Along with the likes of best-selling authors Joyce Carol Oates and David McCullough -- whose works were nominated for Wednesday's Frankfurt eBook Awards -- is an author who's only sold eight copies. Carl Melcher Goes to Vietnam, a non-fiction work by Paul Clayton, was rejected by traditional publishers before being picked up last year by Electric eBook Publishing. – M. J. Rose (writing for Wired.com)
Vietnam, 1968, dawn, perimeter guard...
"What do you think about being in Vietnam?" I said.
Ron laughed. The horizon was cherry red, and we could hardly see each other.
"We're just here for business."
"What do you mean?"
"I mean that this war is just a business deal. The big boys got together and said, 'Look, the economy isn't doing so hot and we got all these extra people with no jobs, just causing trouble, so why don't we have us a little drawn-out war. That way we can get rid of the excess population and pump up the economy."
I smiled. "C'mon, you're telling me this whole war was cooked up to boost the economy?"
"That's right."
"The American, maybe, but not the Vietnamese. I can't see them sacrificing thousands of their people."

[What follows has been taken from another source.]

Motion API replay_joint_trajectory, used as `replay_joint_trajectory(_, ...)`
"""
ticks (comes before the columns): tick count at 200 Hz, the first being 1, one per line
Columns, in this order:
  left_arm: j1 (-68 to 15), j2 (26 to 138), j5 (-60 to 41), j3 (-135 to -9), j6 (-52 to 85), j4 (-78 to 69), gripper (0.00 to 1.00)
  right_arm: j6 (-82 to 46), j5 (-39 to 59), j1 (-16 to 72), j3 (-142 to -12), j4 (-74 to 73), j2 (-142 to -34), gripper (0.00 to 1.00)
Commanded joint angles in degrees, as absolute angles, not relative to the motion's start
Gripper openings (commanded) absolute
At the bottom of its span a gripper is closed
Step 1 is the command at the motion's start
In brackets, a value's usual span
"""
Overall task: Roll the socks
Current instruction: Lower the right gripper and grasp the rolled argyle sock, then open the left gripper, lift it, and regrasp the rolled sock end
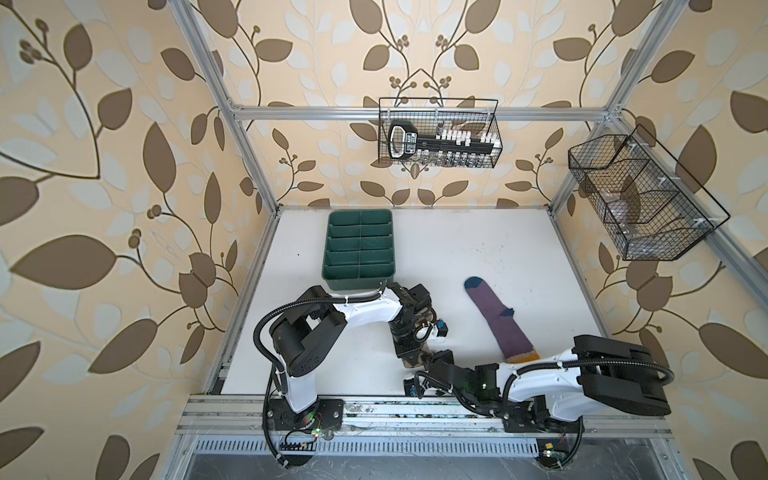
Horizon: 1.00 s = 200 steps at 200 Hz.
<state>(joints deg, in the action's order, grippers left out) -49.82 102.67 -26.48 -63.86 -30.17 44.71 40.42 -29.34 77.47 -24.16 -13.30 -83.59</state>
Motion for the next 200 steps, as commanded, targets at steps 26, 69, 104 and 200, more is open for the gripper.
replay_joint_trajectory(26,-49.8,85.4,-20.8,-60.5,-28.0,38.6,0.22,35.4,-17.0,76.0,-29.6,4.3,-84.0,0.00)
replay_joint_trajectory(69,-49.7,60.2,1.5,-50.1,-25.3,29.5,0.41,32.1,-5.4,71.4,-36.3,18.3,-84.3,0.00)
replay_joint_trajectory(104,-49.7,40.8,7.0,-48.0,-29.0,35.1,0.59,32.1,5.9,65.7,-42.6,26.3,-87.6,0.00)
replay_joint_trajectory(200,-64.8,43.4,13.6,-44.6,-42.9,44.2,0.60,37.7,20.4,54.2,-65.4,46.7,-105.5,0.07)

"Life is cheap over here."
"I don't believe it."
"Why do you think there's so much trash in the company?"
"What do you mean?"
"C'mon, Carl. A third of the men on this hill are black trash and the rest are all white trash."
I laughed. I had never thought of myself as 'white trash.'
Ron spoke like a teacher giving a lecture. "You see, the rich man in America struck a deal with the Communist bosses in Asia. The Asians have a population way more than what their lands can support, and America has an excess of trash."
Ron sighed. "The only reason the war's lasted as long as it has is because it's all b******t and everybody knows it. And that's why the troops ain't taking no chances. Why get yourself killed when them senators' and businessmen's sons are laying up at some Ivy League college studying poli-sci or history of art or something like that, and gettin' all the girls they want!"
PUBLISHERS WEEKLY
Clayton offers a solid albeit familiar account of the horrors of war in his debut, a Vietnam coming-of-age novel that tracks the fortunes of a young man from Philadelphia named Carl Melcher through his difficult tour. The first half of the book remains fairly static as Melcher drops out of college, ends up in the service and draws a relatively benign assignment away from the fighting, allowing Clayton to develop the various stock characters in Melcher's squad. The action heats up when Melcher begins to go out on patrol, then turns white hot around the time of the Tet offensive as the quiet, affable protagonist goes through a series of tense but predictable close calls. When Melcher falls in love with a local Vietnamese girl, the novel almost breaks from genre formula, but Clayton comes closer to innovation during the closing chapters after Melcher is wounded and mulls the possibility of self-mutilation in a Japanese hospital to keep from going back into battle as his tour winds down. Clayton's simple prose remains balanced and effective throughout, but the novel has far too many familiar scenes, from the obligatory subplot about an experienced GI who gets killed just before his tour ends to the predictable infighting among squad members and some stereotypical material about clueless officers. Clayton's strong character writing carries the book, though, and he gets mileage from underplaying Melcher's reaction to the daily horrors.